Posted 11 December 2001 - 08:13 AM

there is a thing that I still don't quite understand and so I keep on getting these kind of errors : say I have a boolean in my windows message loop to know where I am : in the menu, in the game, like this :
  while (true) { if (PeekMessage(&msg, NULL, 0, 0, PM_REMOVE)) { if (msg.message==WM_QUIT) // Have We Received A Quit Message? { // If So break break; } else { TranslateMessage(&msg) ; DispatchMessage(&msg) ; } // end of else } // end of if else { MyGame.CLS() ; // clear the screen if (bMenu=true) Menu() ; // go to the menu function if (bGame=true) GameMain() ; // go to the game loop } } // end of while return 0 ; } // end of WinMain 

### #2Fruny  Moderators

Posted 11 December 2001 - 08:31 AM

In the header file, you have to declare nonlocal variables as ''extern''.

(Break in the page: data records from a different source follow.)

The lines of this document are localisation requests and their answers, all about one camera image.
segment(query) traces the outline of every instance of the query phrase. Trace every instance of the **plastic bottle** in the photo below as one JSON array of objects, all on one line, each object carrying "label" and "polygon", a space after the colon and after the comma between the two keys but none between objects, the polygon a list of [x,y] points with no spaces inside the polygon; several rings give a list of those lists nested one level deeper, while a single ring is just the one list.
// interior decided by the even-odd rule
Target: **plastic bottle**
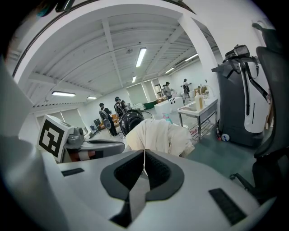
[{"label": "plastic bottle", "polygon": [[196,93],[196,96],[195,96],[195,102],[196,102],[197,111],[200,111],[204,108],[203,98],[202,98],[202,96],[199,95],[198,92]]}]

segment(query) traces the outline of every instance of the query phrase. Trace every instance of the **person wearing backpack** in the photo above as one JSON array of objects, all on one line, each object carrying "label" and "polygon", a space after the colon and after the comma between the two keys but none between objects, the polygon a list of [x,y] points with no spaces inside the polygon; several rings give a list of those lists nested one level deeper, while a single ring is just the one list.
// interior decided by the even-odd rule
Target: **person wearing backpack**
[{"label": "person wearing backpack", "polygon": [[100,114],[101,119],[102,120],[106,120],[106,119],[109,120],[109,122],[112,126],[109,131],[110,131],[112,136],[117,136],[117,130],[116,130],[114,123],[112,121],[112,118],[110,116],[112,114],[112,112],[109,109],[105,108],[103,103],[100,103],[99,106],[100,106],[99,114]]},{"label": "person wearing backpack", "polygon": [[126,105],[124,100],[121,100],[119,97],[115,98],[115,105],[114,105],[114,110],[116,111],[119,119],[121,119],[121,117],[125,114],[125,112],[127,111],[126,109]]}]

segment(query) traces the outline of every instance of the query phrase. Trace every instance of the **white cloth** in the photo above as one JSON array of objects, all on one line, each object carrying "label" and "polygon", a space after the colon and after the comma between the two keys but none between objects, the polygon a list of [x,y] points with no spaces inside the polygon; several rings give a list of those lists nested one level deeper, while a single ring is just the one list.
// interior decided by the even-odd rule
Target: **white cloth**
[{"label": "white cloth", "polygon": [[187,129],[164,119],[142,121],[126,135],[126,142],[132,150],[151,149],[183,157],[195,149]]}]

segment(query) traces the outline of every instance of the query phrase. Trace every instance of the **green floor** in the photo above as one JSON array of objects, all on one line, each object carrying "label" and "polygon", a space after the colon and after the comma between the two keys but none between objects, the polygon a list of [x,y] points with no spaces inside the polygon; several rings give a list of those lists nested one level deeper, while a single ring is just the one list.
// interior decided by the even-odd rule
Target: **green floor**
[{"label": "green floor", "polygon": [[[265,130],[265,141],[270,131]],[[252,165],[255,163],[254,153],[256,149],[247,148],[231,142],[218,141],[214,129],[206,134],[199,143],[195,144],[195,150],[187,158],[206,164],[225,177],[233,173],[241,174],[252,185]]]}]

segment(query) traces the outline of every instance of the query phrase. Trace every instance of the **ceiling light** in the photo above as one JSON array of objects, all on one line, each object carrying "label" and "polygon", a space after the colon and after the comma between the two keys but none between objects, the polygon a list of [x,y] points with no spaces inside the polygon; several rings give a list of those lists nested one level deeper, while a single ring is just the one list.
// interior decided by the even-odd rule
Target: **ceiling light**
[{"label": "ceiling light", "polygon": [[142,62],[142,60],[144,58],[145,52],[146,52],[146,48],[145,47],[140,49],[139,58],[138,58],[138,60],[136,62],[136,66],[135,67],[140,67],[140,64],[141,64],[141,62]]},{"label": "ceiling light", "polygon": [[198,54],[193,55],[192,57],[186,59],[185,61],[187,62],[187,61],[191,60],[192,58],[195,58],[196,56],[198,56]]},{"label": "ceiling light", "polygon": [[175,68],[172,67],[170,70],[168,70],[165,74],[169,73],[170,71],[174,70]]},{"label": "ceiling light", "polygon": [[74,93],[58,92],[58,91],[54,91],[54,92],[52,92],[52,95],[53,95],[53,96],[70,96],[70,97],[75,96]]}]

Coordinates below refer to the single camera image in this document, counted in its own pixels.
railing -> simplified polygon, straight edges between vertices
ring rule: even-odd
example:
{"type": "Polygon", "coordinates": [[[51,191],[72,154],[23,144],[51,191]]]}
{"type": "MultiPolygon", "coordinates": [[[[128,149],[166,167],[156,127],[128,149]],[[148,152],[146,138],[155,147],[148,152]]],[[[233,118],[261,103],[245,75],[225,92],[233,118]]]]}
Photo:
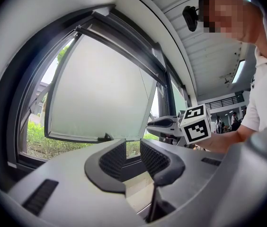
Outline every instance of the railing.
{"type": "Polygon", "coordinates": [[[240,94],[240,95],[232,96],[232,97],[225,98],[222,100],[217,100],[211,103],[207,103],[205,105],[206,105],[206,108],[214,109],[214,108],[224,107],[224,106],[238,104],[242,102],[244,102],[244,98],[243,98],[243,95],[240,94]]]}

green bush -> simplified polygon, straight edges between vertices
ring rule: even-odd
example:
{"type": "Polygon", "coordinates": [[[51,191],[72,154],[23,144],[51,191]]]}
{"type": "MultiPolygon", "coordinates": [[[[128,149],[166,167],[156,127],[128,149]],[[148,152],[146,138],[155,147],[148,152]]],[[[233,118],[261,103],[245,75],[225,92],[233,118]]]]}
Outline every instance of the green bush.
{"type": "MultiPolygon", "coordinates": [[[[152,134],[145,134],[144,139],[159,140],[152,134]]],[[[93,144],[74,143],[62,140],[52,140],[44,136],[44,127],[28,121],[27,125],[27,154],[39,158],[51,159],[63,152],[84,148],[93,144]]],[[[126,156],[132,157],[140,154],[140,141],[126,143],[126,156]]]]}

white cube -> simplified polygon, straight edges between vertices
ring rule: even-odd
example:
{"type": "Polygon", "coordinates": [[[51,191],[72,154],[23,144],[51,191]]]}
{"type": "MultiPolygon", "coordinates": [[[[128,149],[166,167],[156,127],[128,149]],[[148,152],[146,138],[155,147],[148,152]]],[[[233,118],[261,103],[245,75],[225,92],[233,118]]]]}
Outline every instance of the white cube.
{"type": "Polygon", "coordinates": [[[180,124],[187,144],[211,137],[210,114],[205,104],[187,108],[180,124]]]}

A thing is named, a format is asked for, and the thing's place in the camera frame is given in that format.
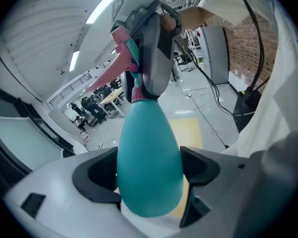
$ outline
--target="wooden table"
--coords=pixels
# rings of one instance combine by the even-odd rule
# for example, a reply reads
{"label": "wooden table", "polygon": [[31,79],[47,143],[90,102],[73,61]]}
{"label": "wooden table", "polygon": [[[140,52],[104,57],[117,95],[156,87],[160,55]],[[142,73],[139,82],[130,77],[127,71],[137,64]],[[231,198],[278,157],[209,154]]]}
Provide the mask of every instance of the wooden table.
{"label": "wooden table", "polygon": [[110,118],[110,114],[105,110],[105,108],[103,107],[103,105],[111,103],[114,108],[123,116],[125,117],[124,113],[117,107],[117,105],[114,103],[114,100],[117,99],[121,104],[122,101],[118,98],[118,96],[123,92],[123,88],[120,87],[118,89],[116,89],[115,91],[113,91],[110,95],[108,95],[105,99],[102,100],[102,102],[100,102],[98,105],[102,106],[103,110],[106,112],[106,114],[108,115],[108,117]]}

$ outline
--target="ceiling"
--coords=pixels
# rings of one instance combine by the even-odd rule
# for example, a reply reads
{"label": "ceiling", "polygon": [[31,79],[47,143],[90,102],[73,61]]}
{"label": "ceiling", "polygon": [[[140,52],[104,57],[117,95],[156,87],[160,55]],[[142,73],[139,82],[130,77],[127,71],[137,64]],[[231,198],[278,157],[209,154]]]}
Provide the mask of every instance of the ceiling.
{"label": "ceiling", "polygon": [[[194,0],[165,0],[179,9]],[[94,24],[85,22],[101,0],[19,0],[0,27],[15,67],[47,99],[66,82],[100,63],[113,59],[108,6]],[[79,48],[75,70],[69,72]]]}

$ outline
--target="floor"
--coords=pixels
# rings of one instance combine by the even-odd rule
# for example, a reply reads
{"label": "floor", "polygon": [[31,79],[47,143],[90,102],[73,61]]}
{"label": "floor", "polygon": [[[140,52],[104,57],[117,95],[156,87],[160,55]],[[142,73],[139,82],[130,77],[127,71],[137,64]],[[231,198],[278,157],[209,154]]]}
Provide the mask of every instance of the floor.
{"label": "floor", "polygon": [[[224,144],[232,145],[238,137],[238,130],[235,126],[233,117],[222,112],[213,97],[210,84],[206,78],[196,68],[188,72],[179,71],[180,80],[178,82],[170,82],[166,91],[159,98],[159,104],[168,119],[185,119],[197,118],[203,149],[221,152],[225,149],[214,130],[218,133]],[[234,109],[237,95],[228,86],[219,85],[220,102],[231,112]],[[128,115],[130,103],[123,101],[123,105],[119,108],[125,115]],[[88,151],[97,150],[102,143],[102,148],[113,147],[119,145],[119,139],[125,118],[119,117],[117,112],[113,118],[97,124],[95,127],[88,127],[90,141],[86,145]]]}

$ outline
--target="railing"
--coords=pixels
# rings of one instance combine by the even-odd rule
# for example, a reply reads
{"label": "railing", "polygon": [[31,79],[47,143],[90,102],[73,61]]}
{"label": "railing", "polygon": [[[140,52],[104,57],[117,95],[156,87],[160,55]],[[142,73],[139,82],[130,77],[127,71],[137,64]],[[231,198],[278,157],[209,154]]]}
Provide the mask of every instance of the railing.
{"label": "railing", "polygon": [[96,66],[96,69],[104,69],[109,63],[109,61],[103,62],[99,66]]}
{"label": "railing", "polygon": [[49,103],[52,107],[55,107],[58,103],[60,103],[65,97],[73,92],[76,88],[87,82],[91,79],[91,76],[89,73],[85,74],[84,76],[80,77],[78,80],[74,81],[72,84],[70,84],[68,87],[63,89],[57,96],[55,96]]}

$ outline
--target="white fabric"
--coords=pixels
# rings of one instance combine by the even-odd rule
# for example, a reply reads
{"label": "white fabric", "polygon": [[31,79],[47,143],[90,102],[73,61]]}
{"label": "white fabric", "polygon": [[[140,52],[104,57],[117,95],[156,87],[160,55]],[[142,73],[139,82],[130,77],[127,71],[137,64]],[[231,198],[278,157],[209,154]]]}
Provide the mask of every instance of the white fabric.
{"label": "white fabric", "polygon": [[[255,151],[267,149],[291,131],[298,131],[298,122],[293,119],[297,116],[298,106],[289,107],[291,103],[298,105],[298,101],[295,101],[298,100],[298,91],[292,96],[285,95],[289,88],[298,89],[298,80],[294,80],[298,79],[296,27],[277,0],[247,1],[253,11],[276,24],[278,48],[270,80],[253,118],[241,131],[238,140],[223,151],[241,157],[249,157]],[[249,16],[242,0],[201,0],[199,6],[234,25]]]}

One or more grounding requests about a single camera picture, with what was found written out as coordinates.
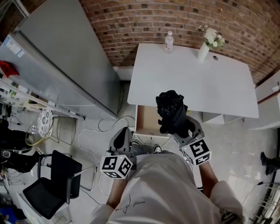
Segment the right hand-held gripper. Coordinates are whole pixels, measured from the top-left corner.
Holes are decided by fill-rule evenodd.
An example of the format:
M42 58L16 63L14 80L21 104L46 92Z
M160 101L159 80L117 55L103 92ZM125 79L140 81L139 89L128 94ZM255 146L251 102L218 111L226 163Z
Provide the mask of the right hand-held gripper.
M201 124L194 118L187 116L188 129L192 133L191 138L200 138L188 144L189 137L180 137L177 133L172 136L181 147L183 156L194 166L202 165L212 158L212 151L204 140L205 134Z

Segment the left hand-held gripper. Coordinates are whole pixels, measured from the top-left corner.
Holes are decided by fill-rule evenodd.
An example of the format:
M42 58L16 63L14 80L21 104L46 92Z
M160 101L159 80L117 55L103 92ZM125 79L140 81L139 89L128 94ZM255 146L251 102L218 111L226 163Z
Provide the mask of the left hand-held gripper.
M126 179L131 161L132 132L128 127L120 129L110 140L109 150L101 158L100 172L111 179Z

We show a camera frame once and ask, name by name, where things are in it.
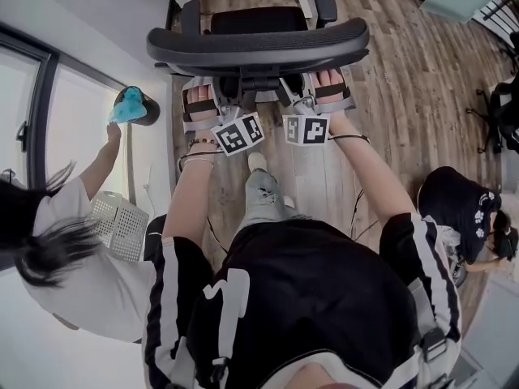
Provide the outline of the person's left hand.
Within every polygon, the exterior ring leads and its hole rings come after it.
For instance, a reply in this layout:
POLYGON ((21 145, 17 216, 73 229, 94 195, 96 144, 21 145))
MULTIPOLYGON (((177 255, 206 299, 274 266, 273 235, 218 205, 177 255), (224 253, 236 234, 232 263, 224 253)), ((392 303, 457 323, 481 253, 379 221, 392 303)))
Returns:
POLYGON ((187 105, 192 122, 205 121, 218 115, 209 85, 190 88, 187 91, 187 105))

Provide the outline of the white perforated basket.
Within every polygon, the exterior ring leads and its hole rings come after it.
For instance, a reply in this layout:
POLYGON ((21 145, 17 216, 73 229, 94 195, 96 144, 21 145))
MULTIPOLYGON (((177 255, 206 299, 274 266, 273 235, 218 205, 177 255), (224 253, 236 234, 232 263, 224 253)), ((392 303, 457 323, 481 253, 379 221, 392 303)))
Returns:
POLYGON ((121 194, 100 191, 92 200, 92 216, 97 220, 97 235, 109 252, 127 262, 139 262, 149 214, 121 194))

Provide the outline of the black office chair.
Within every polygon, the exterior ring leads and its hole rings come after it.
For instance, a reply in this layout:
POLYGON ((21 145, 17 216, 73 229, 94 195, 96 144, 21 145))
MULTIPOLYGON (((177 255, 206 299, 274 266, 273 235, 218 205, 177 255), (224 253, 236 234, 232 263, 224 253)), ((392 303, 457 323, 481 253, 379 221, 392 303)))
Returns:
POLYGON ((180 12, 180 32, 154 28, 147 51, 173 75, 240 78, 244 92, 274 92, 279 100, 280 77, 339 70, 369 53, 364 19, 340 24, 335 0, 314 3, 313 29, 298 7, 272 6, 216 13, 203 32, 192 0, 180 12))

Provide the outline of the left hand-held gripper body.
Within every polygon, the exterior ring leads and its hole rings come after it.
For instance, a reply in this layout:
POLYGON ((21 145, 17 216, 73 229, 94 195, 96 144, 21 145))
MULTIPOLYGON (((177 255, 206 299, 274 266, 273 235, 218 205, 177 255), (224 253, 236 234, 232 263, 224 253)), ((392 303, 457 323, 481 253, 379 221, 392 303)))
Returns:
POLYGON ((215 118, 200 122, 190 120, 187 91, 203 85, 209 85, 212 90, 212 78, 194 77, 182 88, 182 124, 187 141, 194 140, 197 132, 210 130, 218 146, 227 156, 244 152, 262 142, 264 131, 255 107, 255 94, 244 92, 245 109, 240 109, 234 104, 236 79, 226 79, 224 93, 227 97, 227 105, 222 105, 220 108, 215 106, 218 112, 215 118))

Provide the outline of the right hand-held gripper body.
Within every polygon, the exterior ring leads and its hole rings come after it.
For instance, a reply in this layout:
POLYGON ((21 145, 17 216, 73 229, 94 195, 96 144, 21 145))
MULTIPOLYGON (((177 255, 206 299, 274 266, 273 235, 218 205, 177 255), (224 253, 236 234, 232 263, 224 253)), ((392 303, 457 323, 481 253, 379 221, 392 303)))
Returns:
POLYGON ((302 96, 302 74, 284 77, 290 89, 300 96, 293 106, 284 106, 289 115, 283 117, 285 141, 288 144, 325 144, 328 141, 330 118, 334 113, 347 113, 355 108, 346 83, 315 89, 315 99, 302 96), (318 104, 317 98, 343 91, 344 99, 330 104, 318 104))

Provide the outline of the person's left forearm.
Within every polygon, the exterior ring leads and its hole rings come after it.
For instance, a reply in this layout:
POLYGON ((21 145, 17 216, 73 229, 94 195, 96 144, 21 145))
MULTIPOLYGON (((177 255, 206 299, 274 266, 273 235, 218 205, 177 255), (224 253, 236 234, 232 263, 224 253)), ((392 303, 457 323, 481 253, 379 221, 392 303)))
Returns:
MULTIPOLYGON (((197 132, 195 139, 199 142, 194 143, 189 152, 217 150, 210 130, 197 132)), ((202 246, 213 166, 200 161, 185 165, 165 218, 163 237, 184 237, 202 246)))

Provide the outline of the person's black striped shirt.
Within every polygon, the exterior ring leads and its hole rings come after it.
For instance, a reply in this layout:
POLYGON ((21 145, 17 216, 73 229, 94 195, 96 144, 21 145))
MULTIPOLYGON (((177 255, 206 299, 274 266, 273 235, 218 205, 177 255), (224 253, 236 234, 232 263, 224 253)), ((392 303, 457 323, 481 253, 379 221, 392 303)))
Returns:
POLYGON ((401 214, 378 251, 318 220, 253 224, 213 272, 163 240, 144 328, 148 389, 282 389, 304 365, 358 389, 451 389, 461 308, 432 219, 401 214))

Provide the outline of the thin silver bangle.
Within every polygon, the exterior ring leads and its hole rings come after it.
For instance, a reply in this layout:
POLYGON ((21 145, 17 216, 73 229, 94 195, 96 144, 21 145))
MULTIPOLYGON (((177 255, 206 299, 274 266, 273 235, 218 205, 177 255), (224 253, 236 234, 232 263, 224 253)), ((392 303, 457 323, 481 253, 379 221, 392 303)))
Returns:
POLYGON ((214 165, 215 156, 221 155, 223 153, 224 152, 219 148, 214 151, 188 152, 178 159, 178 171, 181 173, 185 165, 191 162, 208 162, 209 164, 214 165))

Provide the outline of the person's right hand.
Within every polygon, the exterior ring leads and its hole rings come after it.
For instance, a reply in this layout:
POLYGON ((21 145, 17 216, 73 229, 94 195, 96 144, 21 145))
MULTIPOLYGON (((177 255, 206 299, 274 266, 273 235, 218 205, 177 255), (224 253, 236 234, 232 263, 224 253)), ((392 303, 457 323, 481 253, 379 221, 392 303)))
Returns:
MULTIPOLYGON (((337 70, 326 70, 314 73, 312 76, 313 85, 315 88, 324 88, 338 84, 344 84, 344 78, 337 70)), ((343 91, 331 96, 322 96, 317 98, 318 104, 330 104, 343 100, 343 91)))

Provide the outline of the person's right forearm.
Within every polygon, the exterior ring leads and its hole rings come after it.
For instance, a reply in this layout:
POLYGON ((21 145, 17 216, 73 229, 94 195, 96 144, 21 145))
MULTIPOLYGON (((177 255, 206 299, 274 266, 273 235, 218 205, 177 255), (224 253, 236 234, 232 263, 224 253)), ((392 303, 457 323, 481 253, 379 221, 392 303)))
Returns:
MULTIPOLYGON (((329 132, 330 135, 360 135, 344 113, 331 115, 329 132)), ((368 203, 382 225, 393 216, 415 213, 405 187, 370 144, 361 139, 339 139, 336 143, 350 162, 368 203)))

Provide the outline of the black metal rack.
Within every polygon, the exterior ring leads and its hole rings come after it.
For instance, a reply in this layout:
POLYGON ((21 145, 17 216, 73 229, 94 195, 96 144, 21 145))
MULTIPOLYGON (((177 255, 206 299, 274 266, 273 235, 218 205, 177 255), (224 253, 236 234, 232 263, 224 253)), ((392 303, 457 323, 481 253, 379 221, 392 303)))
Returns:
POLYGON ((472 19, 514 49, 519 44, 519 0, 490 0, 472 19))

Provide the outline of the black swivel chair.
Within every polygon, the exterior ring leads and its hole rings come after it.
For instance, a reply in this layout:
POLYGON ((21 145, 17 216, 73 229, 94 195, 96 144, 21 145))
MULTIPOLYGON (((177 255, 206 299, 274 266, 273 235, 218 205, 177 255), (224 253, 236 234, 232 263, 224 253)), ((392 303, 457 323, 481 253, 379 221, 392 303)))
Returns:
POLYGON ((513 48, 500 49, 513 62, 513 79, 510 82, 498 83, 490 96, 482 89, 476 90, 476 95, 484 100, 487 113, 468 108, 465 112, 481 118, 487 124, 487 137, 478 154, 487 151, 489 144, 495 154, 500 154, 503 143, 508 150, 519 154, 519 32, 510 34, 513 48))

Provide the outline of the black wrist band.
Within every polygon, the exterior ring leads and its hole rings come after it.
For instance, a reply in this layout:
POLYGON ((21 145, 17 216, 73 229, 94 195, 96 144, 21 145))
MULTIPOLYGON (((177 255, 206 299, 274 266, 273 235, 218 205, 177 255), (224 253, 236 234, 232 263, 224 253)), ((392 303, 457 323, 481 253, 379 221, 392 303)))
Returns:
POLYGON ((367 142, 368 144, 371 144, 371 141, 365 135, 357 135, 357 134, 352 134, 352 135, 331 135, 331 136, 328 137, 328 140, 333 140, 333 141, 337 141, 339 139, 361 139, 361 140, 367 142))

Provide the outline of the black framed window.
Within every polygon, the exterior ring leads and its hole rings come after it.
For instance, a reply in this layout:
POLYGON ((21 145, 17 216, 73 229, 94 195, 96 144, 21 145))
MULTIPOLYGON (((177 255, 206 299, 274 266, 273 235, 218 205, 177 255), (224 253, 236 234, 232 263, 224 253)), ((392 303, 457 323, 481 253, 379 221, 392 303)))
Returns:
POLYGON ((68 164, 79 175, 105 145, 123 85, 0 23, 0 172, 41 187, 68 164))

extern bool bExit; ... and so on

And there is an error in your code : if (bMenu=true) Menu() should be ==. Same on the next line.

### #3Ibanez  Members

Posted 11 December 2001 - 10:44 AM

A better way to do it is instead of using 2 booleans to determine program state, use a single int (or better - an enum), that uses, say 0 for menu and 1 for game, 2 for highscore table, 3 for title screen, etc. It makes it easier to put more states in the game, and eliminates a potential problem that your code has: that it is possible to be in both a game state AND a menu state.

### #4da_cobra  Members

Posted 12 December 2001 - 05:27 AM

btw how come when I try to use an enumerated type I get the following error?

enum MenuChoice { NewGame, Credits, Exit} ;

fatal error C1001: INTERNAL COMPILER ERROR
(compiler file ''msc1.cpp'', line 1786)
Please choose the Technical Support command on the Visual C++

### #5da_cobra  Members

Posted 12 December 2001 - 06:08 AM

also I still can''t fix this error it keeps on giving me these kind of errors

Debug/class project.exe : fatal error LNK1120: 1 unresolved externals

pls some1 help me

### #6Oluseyi  Members

Posted 12 December 2001 - 06:14 AM

quote:
Original post by da_cobra
btw how come when I try to use an enumerated type I get the following error?

The error lies elsewhere. Keep looking.

quote:
also I still can''t fix this error it keeps on giving me these kind of errors

a.) Did you declare the boolean extern in the other header/source file?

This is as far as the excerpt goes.